Niektórzy nie wyobrażają sobie poranka bez filiżanki kawy na rozbudzenie. Wystarczy zresztą włączyć telewizor, by trafić na reklamę, w której zmęczeni ludzie po wypiciu tego magicznego napoju stają się szczęśliwsi i pełni życia. Tylko czy na pewno picie kawy o poranku jest zdrowe? 

 

Jak się okazuje, kawa pita z samego rana na czczo, może przynieść więcej szkód, niż pożytku. Dlaczego? Gdy raczymy się filiżanką na pusty żołądek, zwiększamy wydzielanie kwasu żołądkowego. Prowadzić to może do dyskomfortu, zgagi, bądź niestrawności. Żołądek dostaje sygnał, że dostarczono mu pokarm i ma co trawić, co jest tylko złudnym wrażeniem. 
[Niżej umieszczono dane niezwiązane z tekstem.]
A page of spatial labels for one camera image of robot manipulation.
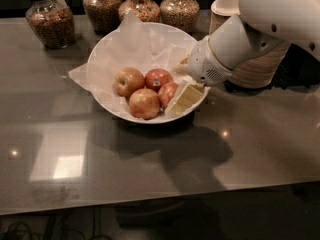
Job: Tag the left yellow-red apple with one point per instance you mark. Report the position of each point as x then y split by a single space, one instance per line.
127 81

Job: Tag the red apple with sticker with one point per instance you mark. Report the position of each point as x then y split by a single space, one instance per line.
156 78

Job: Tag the white paper liner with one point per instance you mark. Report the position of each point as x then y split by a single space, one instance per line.
142 45

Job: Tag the white bowl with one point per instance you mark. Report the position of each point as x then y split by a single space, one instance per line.
116 105

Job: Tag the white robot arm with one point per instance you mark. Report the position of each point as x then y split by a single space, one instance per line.
260 26

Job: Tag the yellow-red apple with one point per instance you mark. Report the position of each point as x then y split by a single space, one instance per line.
127 81
144 103

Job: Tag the left glass cereal jar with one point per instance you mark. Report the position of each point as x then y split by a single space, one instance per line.
52 22

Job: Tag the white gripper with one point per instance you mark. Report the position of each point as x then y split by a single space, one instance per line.
204 64

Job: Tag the glass cereal jar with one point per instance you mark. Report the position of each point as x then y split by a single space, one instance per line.
102 14
145 10
52 22
182 14

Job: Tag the right red apple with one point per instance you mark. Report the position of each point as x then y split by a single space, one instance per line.
166 93

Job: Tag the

Poza żołądkowymi dolegliwościami, pogorszyć może się też nasze psychiczne samopoczucie. Rano nasz organizm produkuje największe ilości hormonu stresu (kortyzolu), który dba o to, byśmy dostali tyle energii, ile potrzebujemy. Kawa utrudnia jego produkcję, a to skutkuje tym, że nasz organizm nie wytwarza tyle energii, ile powinien. W takiej sytuacji kofeina zastępuje kortyzol, co z kolei może prowadzić do jego mniejszego wydzielania. Z czasem będziemy potrzebować większej ilości kawy, by się rozbudzić, a produkcja kortyzolu będzie coraz bardziej zaburzona.